Archive for May, 2010

A new brand of snake oil for software testing

Wednesday, May 19th, 2010

I taught a course last term on Quantitative Investment Modeling in Software Engineering to a mix of undergrad and grad students of computer science, operations research and business. We had a great time, we learned a lot about the market, about modeling, and about automated exploratory testing (more on this type of exploratory testing at this year’s Conference of the Association for Software Testing…)

In the typical undergraduate science curriculum, most of the experimental design we teach to undergraduates is statistical. Given a clearly formulated hypothesis and a reasonably clearly understood oracle, we learn how to design experiments that control for confounding variables, so that we can decide whether our experimental effect was statistically significant. We also teach some instrumentation, but in most cases, the students learn how to use well-understood instruments as opposed to how to appraise, design, develop, calibrate and then apply them.

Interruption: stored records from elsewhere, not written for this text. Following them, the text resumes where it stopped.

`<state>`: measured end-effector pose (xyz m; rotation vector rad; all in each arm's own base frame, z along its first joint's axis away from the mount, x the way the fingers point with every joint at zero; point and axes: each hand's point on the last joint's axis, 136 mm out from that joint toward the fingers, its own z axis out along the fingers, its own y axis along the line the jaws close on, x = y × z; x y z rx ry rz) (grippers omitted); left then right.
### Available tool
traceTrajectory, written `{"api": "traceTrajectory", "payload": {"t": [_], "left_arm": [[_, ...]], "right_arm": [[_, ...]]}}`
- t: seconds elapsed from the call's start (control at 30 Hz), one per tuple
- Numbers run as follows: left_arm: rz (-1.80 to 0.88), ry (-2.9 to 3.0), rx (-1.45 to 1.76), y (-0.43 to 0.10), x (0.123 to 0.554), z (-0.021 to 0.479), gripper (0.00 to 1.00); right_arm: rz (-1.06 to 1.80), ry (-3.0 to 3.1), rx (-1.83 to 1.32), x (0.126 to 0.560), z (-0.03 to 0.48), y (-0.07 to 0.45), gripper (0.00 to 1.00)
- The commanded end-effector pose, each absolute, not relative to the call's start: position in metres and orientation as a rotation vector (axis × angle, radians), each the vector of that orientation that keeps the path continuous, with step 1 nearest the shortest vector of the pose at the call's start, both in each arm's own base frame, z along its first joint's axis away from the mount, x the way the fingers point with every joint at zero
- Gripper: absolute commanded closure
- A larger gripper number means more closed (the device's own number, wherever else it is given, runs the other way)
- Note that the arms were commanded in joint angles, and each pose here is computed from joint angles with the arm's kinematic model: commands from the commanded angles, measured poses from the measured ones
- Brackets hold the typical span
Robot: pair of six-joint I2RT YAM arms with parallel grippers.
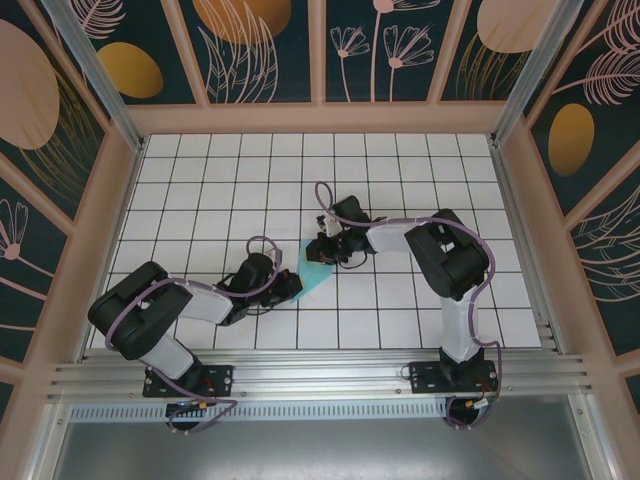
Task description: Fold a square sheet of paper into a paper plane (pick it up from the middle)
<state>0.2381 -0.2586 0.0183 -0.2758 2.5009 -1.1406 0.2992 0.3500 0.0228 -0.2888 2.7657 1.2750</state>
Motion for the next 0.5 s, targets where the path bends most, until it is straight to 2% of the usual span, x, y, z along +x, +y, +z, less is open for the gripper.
{"api": "traceTrajectory", "payload": {"t": [0.0,0.27,0.47], "left_arm": [[-1.052,2.543,-0.314,-0.246,0.236,0.007,0.84],[-1.011,2.549,-0.320,-0.237,0.230,0.004,0.85],[-0.985,2.588,-0.322,-0.235,0.228,-0.006,0.99]], "right_arm": [[1.191,2.839,-0.214,0.298,0.000,0.339,0.83],[1.176,2.849,-0.198,0.299,-0.002,0.338,0.84],[1.170,2.857,-0.195,0.298,-0.005,0.336,0.84]]}}
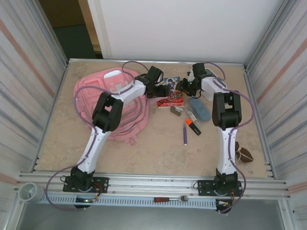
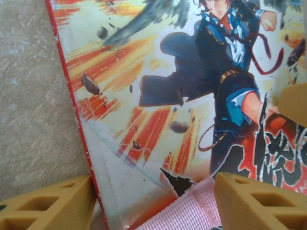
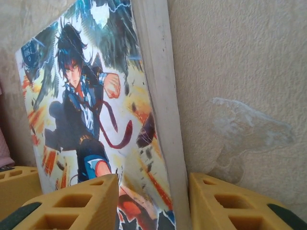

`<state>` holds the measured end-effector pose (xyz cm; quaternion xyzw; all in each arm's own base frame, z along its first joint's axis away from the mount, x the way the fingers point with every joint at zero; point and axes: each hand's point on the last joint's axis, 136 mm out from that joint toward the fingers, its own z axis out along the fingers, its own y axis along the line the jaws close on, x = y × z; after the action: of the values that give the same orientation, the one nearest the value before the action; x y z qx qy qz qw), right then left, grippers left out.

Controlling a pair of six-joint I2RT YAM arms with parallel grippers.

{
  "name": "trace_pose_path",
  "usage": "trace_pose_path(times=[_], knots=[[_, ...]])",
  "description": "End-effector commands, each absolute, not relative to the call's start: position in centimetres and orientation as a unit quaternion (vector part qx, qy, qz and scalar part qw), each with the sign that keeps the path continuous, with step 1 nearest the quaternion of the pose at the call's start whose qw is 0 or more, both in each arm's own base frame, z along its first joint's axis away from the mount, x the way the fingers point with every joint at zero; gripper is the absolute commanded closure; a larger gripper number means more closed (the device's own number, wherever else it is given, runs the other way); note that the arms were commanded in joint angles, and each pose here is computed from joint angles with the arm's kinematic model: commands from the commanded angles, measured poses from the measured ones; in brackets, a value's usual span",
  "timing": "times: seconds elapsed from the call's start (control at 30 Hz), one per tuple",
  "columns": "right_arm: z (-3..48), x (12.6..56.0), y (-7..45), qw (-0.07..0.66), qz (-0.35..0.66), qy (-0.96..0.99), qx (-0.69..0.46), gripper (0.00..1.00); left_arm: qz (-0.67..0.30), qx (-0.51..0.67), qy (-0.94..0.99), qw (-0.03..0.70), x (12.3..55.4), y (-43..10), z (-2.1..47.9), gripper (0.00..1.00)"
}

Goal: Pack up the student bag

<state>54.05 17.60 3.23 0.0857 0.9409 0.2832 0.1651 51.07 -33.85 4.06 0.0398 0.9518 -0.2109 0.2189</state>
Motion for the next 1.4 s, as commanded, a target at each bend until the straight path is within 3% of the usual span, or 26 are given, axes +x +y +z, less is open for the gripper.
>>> trace_pose_path(times=[0.0, 0.23, 0.37, 0.63, 0.93, 1.13, 1.37], knots=[[3.0, 53.3, 19.7, 0.136, 0.328, 0.932, 0.067, 0.64, -0.242, 0.046, 0.951, 0.188, 50.1, -35.4, 2.9, 0.34], [5.9, 53.5, 20.1, 0.163, 0.349, 0.921, 0.053, 0.91, -0.252, 0.049, 0.949, 0.182, 49.9, -35.8, 2.8, 0.35], [7.2, 53.5, 20.1, 0.175, 0.351, 0.918, 0.047, 1.00, -0.254, 0.049, 0.948, 0.184, 49.9, -35.7, 3.1, 0.34], [10.3, 53.9, 18.4, 0.219, 0.353, 0.907, 0.065, 1.00, -0.269, 0.039, 0.939, 0.210, 50.7, -34.5, 6.2, 0.30], [16.6, 54.0, 17.8, 0.265, 0.426, 0.860, 0.091, 1.00, -0.304, 0.044, 0.905, 0.295, 51.4, -32.2, 14.9, 0.25], [20.8, 53.5, 16.9, 0.290, 0.464, 0.831, 0.099, 1.00, -0.336, 0.040, 0.872, 0.353, 50.4, -29.9, 21.1, 0.23], [26.8, 51.9, 17.3, 0.322, 0.509, 0.794, 0.078, 1.00, -0.361, 0.030, 0.845, 0.394, 47.6, -27.4, 25.1, 0.21]])
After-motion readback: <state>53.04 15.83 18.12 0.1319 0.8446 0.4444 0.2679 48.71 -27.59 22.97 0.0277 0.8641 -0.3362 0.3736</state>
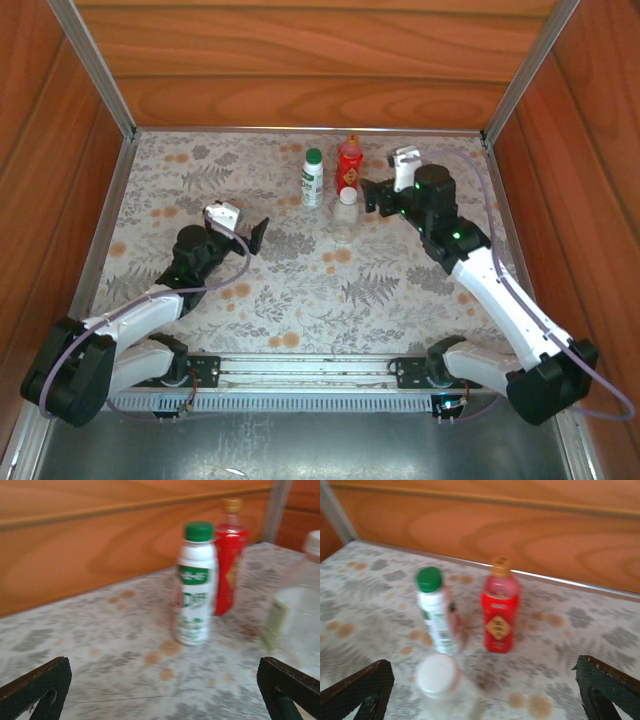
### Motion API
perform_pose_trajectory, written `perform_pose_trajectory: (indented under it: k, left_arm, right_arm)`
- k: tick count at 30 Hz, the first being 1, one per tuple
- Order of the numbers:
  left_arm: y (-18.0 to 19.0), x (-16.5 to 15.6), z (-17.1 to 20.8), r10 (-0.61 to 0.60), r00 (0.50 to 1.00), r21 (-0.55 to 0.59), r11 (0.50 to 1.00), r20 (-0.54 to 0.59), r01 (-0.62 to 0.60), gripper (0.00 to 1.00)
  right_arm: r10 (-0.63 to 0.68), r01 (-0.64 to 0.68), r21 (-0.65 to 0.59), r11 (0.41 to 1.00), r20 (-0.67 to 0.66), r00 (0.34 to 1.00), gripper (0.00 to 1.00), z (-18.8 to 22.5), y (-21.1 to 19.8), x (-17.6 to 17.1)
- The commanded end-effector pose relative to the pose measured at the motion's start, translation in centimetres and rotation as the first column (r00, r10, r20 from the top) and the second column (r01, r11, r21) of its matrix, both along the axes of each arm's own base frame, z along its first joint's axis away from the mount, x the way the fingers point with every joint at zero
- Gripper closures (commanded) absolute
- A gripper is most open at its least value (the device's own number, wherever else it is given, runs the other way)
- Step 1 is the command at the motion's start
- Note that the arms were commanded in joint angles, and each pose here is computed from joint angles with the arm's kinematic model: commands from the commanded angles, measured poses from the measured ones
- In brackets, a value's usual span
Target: Screw on the bottle caps
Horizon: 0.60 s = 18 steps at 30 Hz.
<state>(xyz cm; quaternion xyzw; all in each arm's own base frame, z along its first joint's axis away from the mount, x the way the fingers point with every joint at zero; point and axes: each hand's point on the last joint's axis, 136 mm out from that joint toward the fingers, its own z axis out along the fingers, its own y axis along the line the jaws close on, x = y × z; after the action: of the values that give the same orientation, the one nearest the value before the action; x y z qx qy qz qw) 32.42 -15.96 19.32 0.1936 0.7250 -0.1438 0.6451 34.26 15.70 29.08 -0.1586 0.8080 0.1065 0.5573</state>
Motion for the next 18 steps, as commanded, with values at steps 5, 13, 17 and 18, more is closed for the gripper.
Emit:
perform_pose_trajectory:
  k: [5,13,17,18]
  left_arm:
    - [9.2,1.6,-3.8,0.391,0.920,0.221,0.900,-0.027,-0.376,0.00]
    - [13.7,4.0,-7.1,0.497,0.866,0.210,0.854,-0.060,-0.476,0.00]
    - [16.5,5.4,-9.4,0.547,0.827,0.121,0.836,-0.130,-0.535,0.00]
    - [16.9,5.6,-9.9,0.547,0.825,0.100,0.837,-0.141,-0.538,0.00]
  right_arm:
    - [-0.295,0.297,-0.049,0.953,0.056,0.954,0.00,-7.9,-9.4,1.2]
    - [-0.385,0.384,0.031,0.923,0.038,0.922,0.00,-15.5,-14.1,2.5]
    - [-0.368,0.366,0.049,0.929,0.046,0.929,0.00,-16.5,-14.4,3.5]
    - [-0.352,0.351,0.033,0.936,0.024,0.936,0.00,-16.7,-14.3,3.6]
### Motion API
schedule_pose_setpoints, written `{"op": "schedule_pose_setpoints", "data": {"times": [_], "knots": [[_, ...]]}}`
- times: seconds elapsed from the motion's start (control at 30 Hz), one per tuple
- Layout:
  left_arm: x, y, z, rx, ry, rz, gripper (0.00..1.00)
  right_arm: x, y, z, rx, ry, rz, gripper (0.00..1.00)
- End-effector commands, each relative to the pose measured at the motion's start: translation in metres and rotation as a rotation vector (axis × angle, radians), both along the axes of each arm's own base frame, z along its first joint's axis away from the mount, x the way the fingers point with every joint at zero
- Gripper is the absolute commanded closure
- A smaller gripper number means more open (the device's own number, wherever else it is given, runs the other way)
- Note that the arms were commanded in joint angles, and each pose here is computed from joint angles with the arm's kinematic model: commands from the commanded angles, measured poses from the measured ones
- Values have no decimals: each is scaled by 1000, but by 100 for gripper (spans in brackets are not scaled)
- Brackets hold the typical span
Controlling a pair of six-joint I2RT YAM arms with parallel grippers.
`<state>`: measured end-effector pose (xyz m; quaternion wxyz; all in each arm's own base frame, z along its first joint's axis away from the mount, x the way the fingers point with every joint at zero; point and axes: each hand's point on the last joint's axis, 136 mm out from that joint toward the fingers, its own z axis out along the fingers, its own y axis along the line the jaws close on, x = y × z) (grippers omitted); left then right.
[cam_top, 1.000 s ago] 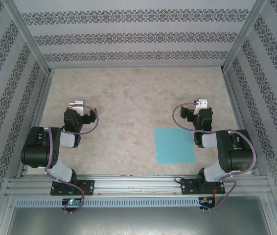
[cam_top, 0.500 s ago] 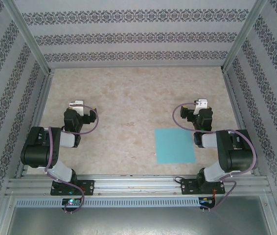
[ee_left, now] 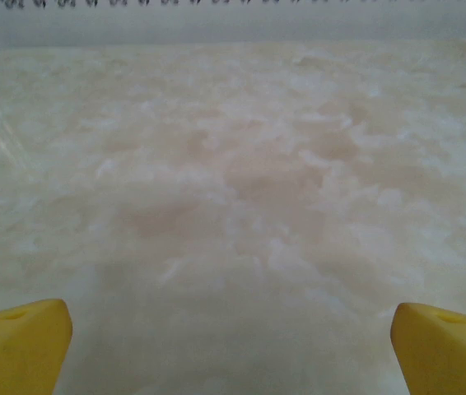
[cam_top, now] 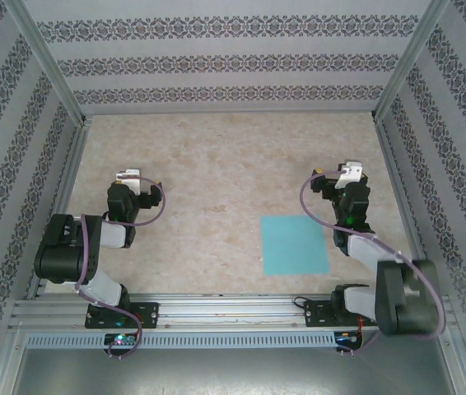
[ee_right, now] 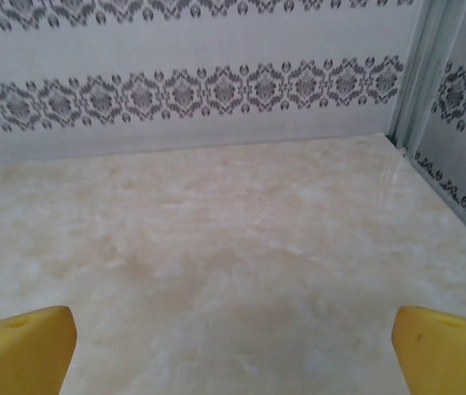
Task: Fold a paper plane with a square sheet of paper (fold left side to right side)
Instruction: Move the square sheet of paper to the center of the table.
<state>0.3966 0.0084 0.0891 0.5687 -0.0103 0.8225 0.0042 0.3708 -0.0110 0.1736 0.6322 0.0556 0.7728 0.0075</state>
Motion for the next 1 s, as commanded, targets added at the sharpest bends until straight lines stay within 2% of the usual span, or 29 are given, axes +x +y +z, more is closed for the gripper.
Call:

Our course was not so traditionally structured. In our course, each student had to propose and evaluate an investment strategy. We started with a lot of bad ideas. (Most small investors lose money. One of the attributes of our oracle is, “If it causes you to lose money, it’s probably a bad idea.”) We wanted to develop and demonstrate good ideas instead. We played with tools (some worked better than others) and wrote code to evolve our analytical capabilities, studied some qualitative research methods (hypothesis-formation is a highly qualitative task), ran pilot studies, and then eventually got to the formal-research stages that the typical lab courses start at.

Not surprisingly, the basics of designing a research program took about 1/3 of the course. With another course, I probably could have trained these students to be moderately-skilled EVALUATORS of research articles. (It is common in several fields to see this as a full-semester course in a doctoral program.)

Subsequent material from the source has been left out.